■ PROMPT ■
Scan the entries below and say how many lines contain "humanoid". Write only the number.
── RECORDS FOR THIS EXERCISE
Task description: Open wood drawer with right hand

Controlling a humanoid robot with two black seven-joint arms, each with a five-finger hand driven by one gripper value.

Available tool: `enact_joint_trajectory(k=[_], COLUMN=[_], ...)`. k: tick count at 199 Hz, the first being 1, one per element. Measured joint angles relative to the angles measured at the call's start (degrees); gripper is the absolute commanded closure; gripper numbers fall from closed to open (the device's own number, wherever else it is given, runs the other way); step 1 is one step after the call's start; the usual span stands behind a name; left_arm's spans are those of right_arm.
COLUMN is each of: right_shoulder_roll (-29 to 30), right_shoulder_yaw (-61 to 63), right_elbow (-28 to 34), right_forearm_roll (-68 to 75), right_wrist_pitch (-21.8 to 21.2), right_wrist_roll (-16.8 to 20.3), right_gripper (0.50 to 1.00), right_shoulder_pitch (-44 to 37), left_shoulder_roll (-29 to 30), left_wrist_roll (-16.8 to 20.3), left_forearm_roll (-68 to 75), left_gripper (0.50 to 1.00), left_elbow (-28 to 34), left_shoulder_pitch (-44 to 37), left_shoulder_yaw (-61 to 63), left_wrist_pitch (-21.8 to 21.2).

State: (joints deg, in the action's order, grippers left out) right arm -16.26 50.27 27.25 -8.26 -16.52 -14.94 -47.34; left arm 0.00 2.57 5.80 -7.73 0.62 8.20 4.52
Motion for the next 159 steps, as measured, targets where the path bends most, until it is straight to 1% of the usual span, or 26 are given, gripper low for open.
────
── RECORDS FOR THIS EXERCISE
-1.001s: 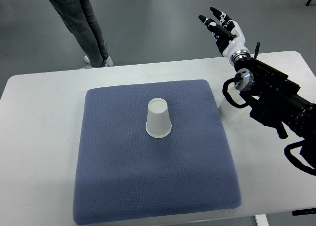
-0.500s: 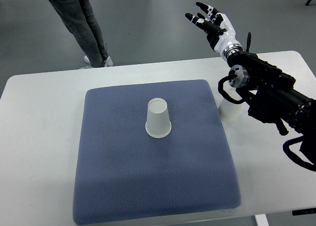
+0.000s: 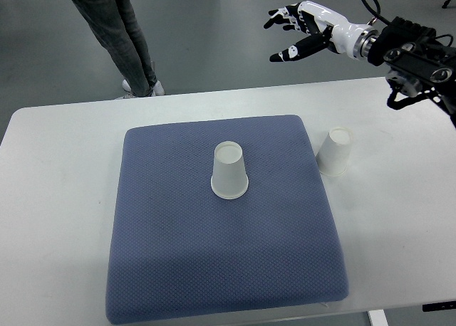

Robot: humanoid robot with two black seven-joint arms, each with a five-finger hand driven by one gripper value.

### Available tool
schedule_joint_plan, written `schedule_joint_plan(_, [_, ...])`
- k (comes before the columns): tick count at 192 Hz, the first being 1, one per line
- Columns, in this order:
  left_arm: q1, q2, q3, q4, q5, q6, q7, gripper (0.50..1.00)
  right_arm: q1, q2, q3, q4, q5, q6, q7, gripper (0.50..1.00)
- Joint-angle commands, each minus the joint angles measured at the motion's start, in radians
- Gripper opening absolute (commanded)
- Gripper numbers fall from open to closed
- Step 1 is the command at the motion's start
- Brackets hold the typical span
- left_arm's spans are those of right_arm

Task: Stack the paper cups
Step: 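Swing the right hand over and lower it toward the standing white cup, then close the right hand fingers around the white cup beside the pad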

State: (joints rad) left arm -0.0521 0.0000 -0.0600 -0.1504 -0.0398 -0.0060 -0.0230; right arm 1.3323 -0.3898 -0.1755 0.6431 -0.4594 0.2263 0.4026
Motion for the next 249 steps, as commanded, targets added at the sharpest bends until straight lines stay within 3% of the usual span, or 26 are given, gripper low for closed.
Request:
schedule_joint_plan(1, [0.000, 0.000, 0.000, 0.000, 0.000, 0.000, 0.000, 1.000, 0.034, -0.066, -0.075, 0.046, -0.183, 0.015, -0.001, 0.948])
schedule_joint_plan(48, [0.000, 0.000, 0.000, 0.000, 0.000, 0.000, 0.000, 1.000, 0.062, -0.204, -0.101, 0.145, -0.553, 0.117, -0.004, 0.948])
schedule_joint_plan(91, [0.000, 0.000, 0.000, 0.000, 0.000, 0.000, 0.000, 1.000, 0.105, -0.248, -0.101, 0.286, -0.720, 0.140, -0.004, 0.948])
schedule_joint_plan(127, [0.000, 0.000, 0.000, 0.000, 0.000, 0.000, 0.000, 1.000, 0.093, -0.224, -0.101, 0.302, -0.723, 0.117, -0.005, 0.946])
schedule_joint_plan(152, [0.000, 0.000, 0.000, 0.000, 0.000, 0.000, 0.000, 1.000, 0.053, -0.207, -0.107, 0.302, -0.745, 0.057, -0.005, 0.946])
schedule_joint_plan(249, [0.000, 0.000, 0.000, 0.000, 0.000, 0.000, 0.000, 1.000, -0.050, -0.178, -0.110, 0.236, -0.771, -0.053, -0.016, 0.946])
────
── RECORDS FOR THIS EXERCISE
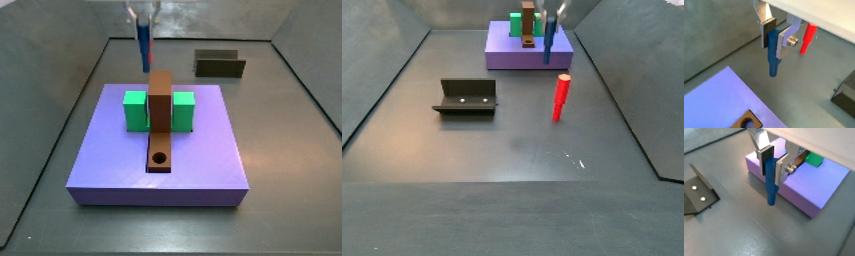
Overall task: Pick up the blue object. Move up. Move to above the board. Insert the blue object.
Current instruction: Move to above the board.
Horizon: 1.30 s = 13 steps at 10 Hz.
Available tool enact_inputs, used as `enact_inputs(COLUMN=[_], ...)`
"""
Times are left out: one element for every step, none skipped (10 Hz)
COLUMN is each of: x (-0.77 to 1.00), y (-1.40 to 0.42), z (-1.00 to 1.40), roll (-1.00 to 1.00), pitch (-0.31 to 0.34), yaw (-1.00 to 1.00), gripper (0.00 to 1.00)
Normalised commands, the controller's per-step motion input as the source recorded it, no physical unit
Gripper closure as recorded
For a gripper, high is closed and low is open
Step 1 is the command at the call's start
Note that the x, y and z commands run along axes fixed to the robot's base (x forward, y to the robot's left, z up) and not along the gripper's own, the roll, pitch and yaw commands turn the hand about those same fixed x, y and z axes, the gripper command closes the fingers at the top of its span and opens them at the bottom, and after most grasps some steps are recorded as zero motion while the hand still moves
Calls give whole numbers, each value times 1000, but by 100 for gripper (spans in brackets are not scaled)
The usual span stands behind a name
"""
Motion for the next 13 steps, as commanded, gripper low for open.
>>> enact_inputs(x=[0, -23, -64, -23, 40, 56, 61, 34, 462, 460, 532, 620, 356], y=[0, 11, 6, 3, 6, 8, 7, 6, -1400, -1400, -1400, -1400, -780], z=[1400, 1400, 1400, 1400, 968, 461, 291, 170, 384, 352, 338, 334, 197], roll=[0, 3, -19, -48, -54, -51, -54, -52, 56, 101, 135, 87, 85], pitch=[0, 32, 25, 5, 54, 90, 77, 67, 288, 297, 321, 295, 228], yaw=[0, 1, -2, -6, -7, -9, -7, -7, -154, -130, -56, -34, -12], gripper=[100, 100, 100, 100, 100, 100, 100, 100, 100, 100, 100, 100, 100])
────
■ RESPONSE FOR THIS EXERCISE ■
2